Indonesian Political, Business & Finance News

Academic sees government weaken

Academic sees government weaken

JAKARTA (JP): The growth of Indonesia's middle class reflects
the government's weakening political clout, a political
observer says.

"There's an incredible change taking place. The government is
getting weaker," Ariel Heryanto of the Salatiga-based Satya
Wacana Christian University told The Jakarta Post on Thursday.
"The middle class, on the other hand, is getting stronger."

Ariel was explaining how, in his observation, the government
has spent the past decade or so courting various groups like the
middle class and the Moslem community.

The increasingly good relationship that Moslems enjoy with the
government is just one example of the latter's effort to expand
its power base, he pointed out.

Ariel identified a number of areas where the government's
declining strength, including its 1994 decree allowing foreign
companies to enter sectors, previously considered sacred.

The PP20/1994 decree allows foreigners into the strategic
sectors of ports, power generation, telecommunications, sea
transportation, education, aviation, water supply, railways,
nuclear power and the mass media.

Ariel cited another example in its handling of the minority
Indonesian Democratic Party.
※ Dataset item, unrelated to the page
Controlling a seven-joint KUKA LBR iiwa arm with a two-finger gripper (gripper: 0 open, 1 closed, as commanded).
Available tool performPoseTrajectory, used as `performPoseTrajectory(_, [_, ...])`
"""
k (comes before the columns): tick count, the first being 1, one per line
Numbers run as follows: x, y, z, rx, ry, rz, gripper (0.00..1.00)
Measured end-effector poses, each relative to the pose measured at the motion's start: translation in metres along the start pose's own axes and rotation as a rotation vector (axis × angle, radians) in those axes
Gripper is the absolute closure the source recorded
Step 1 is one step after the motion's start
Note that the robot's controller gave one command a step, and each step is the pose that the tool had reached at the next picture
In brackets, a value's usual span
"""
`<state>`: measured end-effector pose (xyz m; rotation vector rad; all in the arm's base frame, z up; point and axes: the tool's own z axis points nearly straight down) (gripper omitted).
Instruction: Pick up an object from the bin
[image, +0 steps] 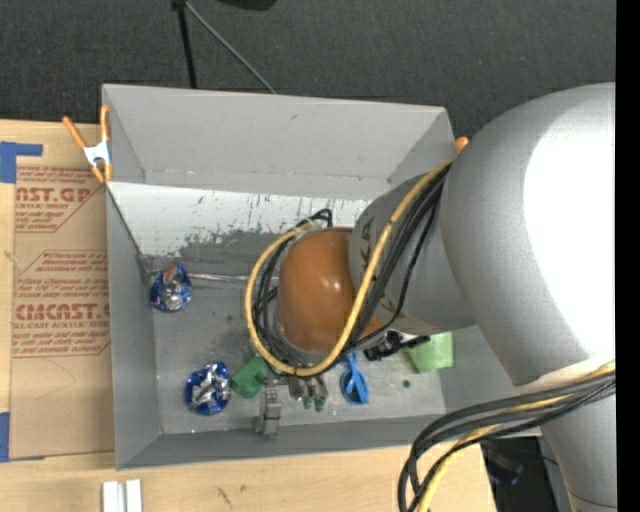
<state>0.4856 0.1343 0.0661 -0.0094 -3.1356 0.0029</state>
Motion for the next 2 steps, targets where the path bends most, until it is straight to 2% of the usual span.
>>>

He said that despite the
government's campaign to place someone else at the party's helm,
chairwoman Megawati Soekarnoputri remains firmly in her seat.

The abolition of the controversial state-lottery SDSB in 1993,
when students and Moslem groups launched massive protests, was
another example cited by Ariel.

He said the government has also been forced to stall the
construction of a nuclear power plant in Central Java because of
strong opposition from local environmental groups.

The National Commission on Human Rights, another example
cited, was established in 1993 following heavy pressure from both
overseas and domestic critics of Indonesia's human rights record.

Despite a pessimistic reception, he said the commission has
turned out to be independent and unafraid to issue reports
critical of the government and its officials.

"The government used to be authoritarian," Ariel said, adding
that in the past the government approached no one.

Ariel said the government was not co-opting certain groups,
but embracing them for support.

"The very fact that the government needs their support is
proof of declining power," he pointed out. "In the past, it
didn't need to embrace any group at all."

Ariel also spoke about the middle class, and how its members
should be ready to face the time of reduced government control.

For instance, Ariel asked, "Will the press be able to write
good stories" without having their publishing permits revoked?

Most Indonesian scholars agree that the middle class here is
becoming a political force that the country's rulers have to take
into account.

He pointed to other newly industrialized countries like South
Korea, where the middle class has been the driving force for
democracy.

He defined the middle class as comprised mostly of
businesspeople, intellectuals, students, professionals and
journalists.

Discussion of the middle class here reflects various
viewpoints. Some believe the middle class has the potential to
articulate the interests of the lower class, while others say its
members will not likely feel obliged to push for democracy.

Still others believe that there is no middle class in
Indonesia, thus making it pointless to assign it a role in
Indonesian politics.

Ariel said the Indonesian middle class does indeed exist and
that it is a highly diversified group with many interests. One
thing middle-class Indonesians have in common is their tendency
to be critical. They could turn radical, he said, but they might
also become opportunistic.

Ariel said that most discussions on the middle-class
Indonesians tended to be "cynical" and "negative". The sentiment,
he said, might have been fostered by the overly high expectation
that the public have of them.

"The public consider the middle-class group as savior of
democracy, but when they fail to find such people, they become
angry and dismiss the entire notion of middle-class," he said.